Serino Coyne, which is part of Omnicom Group and also handles campaigns for shows like “The Lion King” and “Wicked,” has kept busy since theaters went dark in mid-March, thanks to the diversification of its business beyond Broadway (Netflix and the observatory at the World Trade Center are clients) and its continued association with events like The Atlantic Festival, which went virtual last year. And yet, pulling the plug on multichannel campaigns in support of a $2 billion business was no small undertaking for the agency, as CEO Matt Upshaw admits. When the pandemic hit, Serino Coyne immediately put its in-house media planning and buying team to work renegotiating contracts with long-term clients to protect its financial outlook.
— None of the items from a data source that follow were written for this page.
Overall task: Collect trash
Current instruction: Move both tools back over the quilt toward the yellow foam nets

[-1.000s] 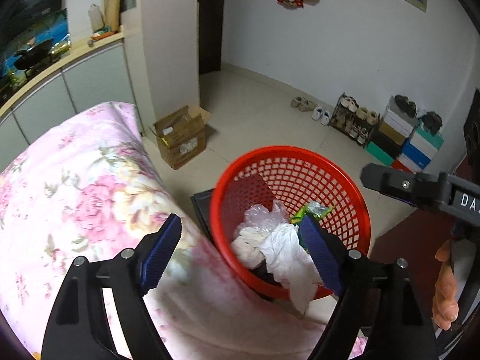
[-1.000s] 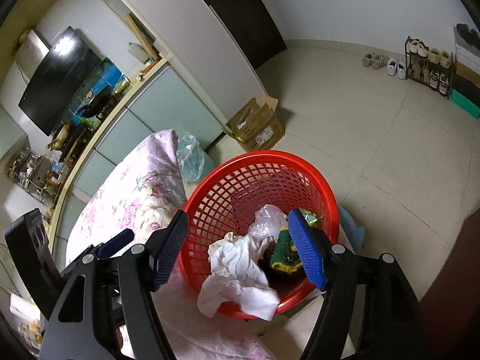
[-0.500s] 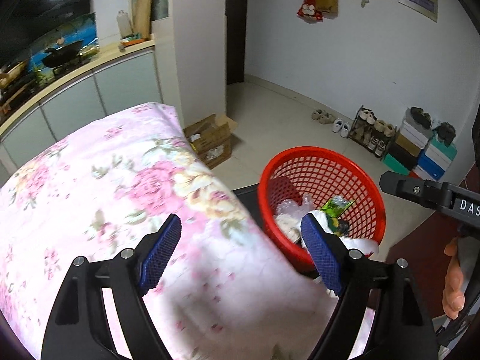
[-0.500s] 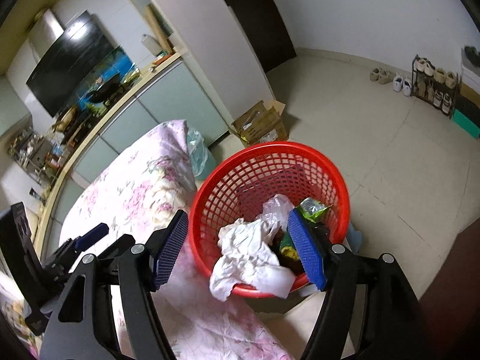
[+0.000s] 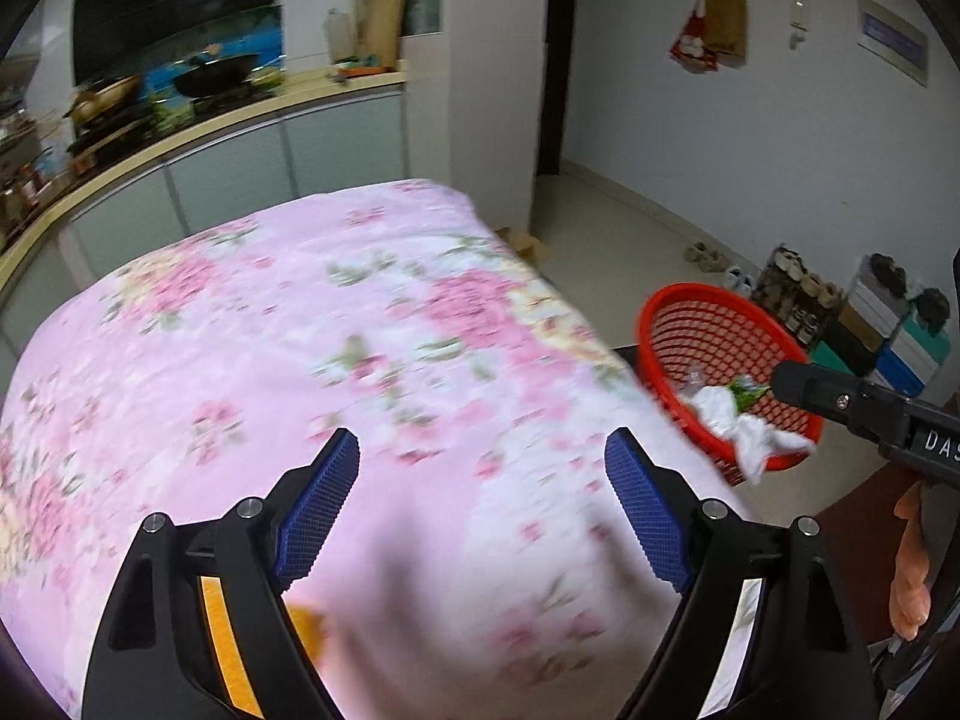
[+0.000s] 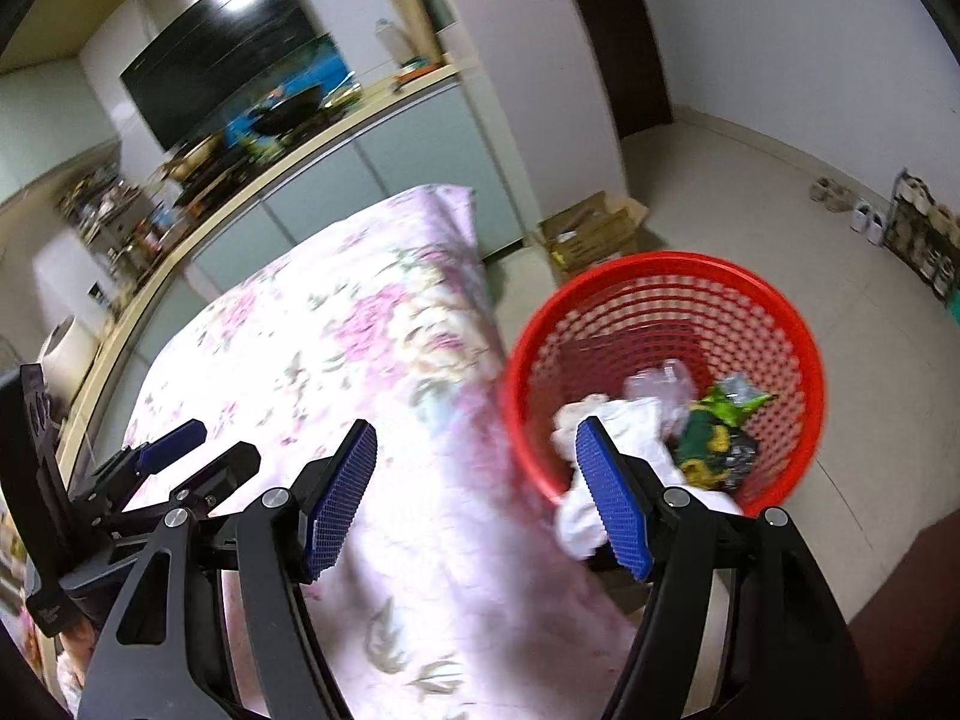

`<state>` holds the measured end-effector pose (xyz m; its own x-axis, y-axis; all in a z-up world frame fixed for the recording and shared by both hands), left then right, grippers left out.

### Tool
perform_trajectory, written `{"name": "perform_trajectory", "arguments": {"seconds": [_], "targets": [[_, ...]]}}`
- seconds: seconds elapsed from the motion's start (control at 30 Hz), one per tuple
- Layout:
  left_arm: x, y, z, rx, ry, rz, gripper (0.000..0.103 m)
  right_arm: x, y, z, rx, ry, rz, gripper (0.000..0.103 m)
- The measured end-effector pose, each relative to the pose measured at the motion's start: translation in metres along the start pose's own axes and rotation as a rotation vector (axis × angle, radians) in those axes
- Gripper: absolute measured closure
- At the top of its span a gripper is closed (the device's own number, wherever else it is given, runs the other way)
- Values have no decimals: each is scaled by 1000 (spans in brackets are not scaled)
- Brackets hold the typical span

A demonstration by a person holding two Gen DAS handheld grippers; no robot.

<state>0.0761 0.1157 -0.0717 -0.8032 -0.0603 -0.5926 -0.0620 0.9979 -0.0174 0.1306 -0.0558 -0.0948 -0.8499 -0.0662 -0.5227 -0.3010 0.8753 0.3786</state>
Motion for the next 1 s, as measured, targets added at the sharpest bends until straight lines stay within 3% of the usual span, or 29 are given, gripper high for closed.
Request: {"name": "perform_trajectory", "arguments": {"seconds": [0.23,0.53,0.67,1.0], "targets": [[26,55,-22,-68,7,-91,20,8,33,11,-45,30,-66,36],[68,128,-58,-154,14,-291,20,19,84,17,-115,49,-156,36],[94,129,-64,-133,46,-336,20,25,99,13,-143,50,-180,36],[137,106,-39,-127,142,-334,22,37,116,9,-146,59,-222,36]]}}
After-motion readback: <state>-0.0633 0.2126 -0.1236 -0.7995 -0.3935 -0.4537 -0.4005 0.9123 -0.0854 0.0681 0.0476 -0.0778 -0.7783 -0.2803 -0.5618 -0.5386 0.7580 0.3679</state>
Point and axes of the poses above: each gripper's, at about its wrist camera, not at the fingertips, and z roughly the way its jaws point, y to its left, x to its underside, the point moved 5 cm from there along z, roughly the way its jaws point, and after that the axes turned 8 degrees about y, right-handed, at the moved point
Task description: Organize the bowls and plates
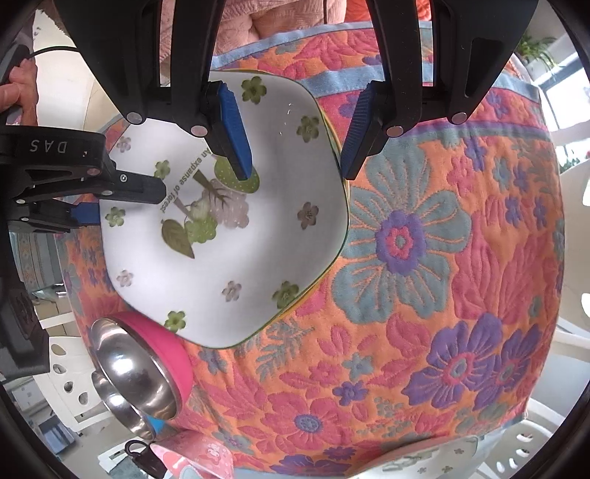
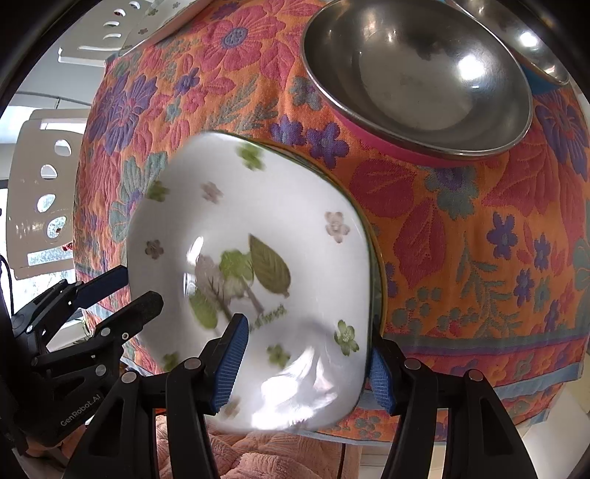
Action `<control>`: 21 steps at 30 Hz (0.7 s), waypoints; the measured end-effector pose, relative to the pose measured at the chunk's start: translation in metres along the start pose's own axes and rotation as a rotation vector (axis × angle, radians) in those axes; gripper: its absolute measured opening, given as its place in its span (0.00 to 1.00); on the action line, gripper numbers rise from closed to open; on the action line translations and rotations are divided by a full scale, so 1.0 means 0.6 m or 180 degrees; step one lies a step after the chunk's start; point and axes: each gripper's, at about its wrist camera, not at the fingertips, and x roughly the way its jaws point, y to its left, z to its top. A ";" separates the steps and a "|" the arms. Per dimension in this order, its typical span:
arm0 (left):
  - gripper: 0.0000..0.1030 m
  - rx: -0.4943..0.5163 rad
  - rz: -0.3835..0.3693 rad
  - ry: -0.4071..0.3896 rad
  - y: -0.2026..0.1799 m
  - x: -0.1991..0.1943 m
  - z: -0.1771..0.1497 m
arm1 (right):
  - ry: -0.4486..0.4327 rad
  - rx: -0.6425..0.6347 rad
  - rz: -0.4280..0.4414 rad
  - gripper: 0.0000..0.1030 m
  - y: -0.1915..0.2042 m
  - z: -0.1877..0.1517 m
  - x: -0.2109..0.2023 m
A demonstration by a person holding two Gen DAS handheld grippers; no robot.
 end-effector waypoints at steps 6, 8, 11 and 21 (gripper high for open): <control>0.45 -0.0043 -0.0032 -0.0041 0.009 -0.009 0.003 | -0.0020 0.0014 -0.0005 0.57 0.000 -0.001 -0.003; 0.45 -0.0048 -0.0033 -0.0041 0.011 -0.010 0.003 | -0.0035 0.0007 -0.0009 0.57 -0.001 -0.002 -0.008; 0.45 -0.0055 -0.0041 -0.0042 0.010 -0.011 -0.001 | -0.0039 0.0009 -0.0015 0.57 -0.001 -0.002 -0.011; 0.46 -0.0172 -0.0127 -0.0052 0.011 -0.011 -0.002 | -0.0019 0.0002 -0.0030 0.57 -0.013 0.001 -0.027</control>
Crucially, it has also continued over the last year to nurture established relationships with social media influencers on platforms like TikTok. “Word of mouth remains a principal factor in theater goers’ choices, and influencer marketing is the modern, digital manifestation of word-of-mouth,” as the CEO put it. As for promoting those returning productions with big, splashy campaigns, the agency has those all queued up and ready to roll once it gets the green light.
More than anyone perhaps, Upshaw anticipates a return to live entertainment. The question everybody has is, when? While many unknowns remain, he is confident Broadway will be back by this summer. “We are eager to be at the forefront of that relaunch,” he said. “And we certainly will be.”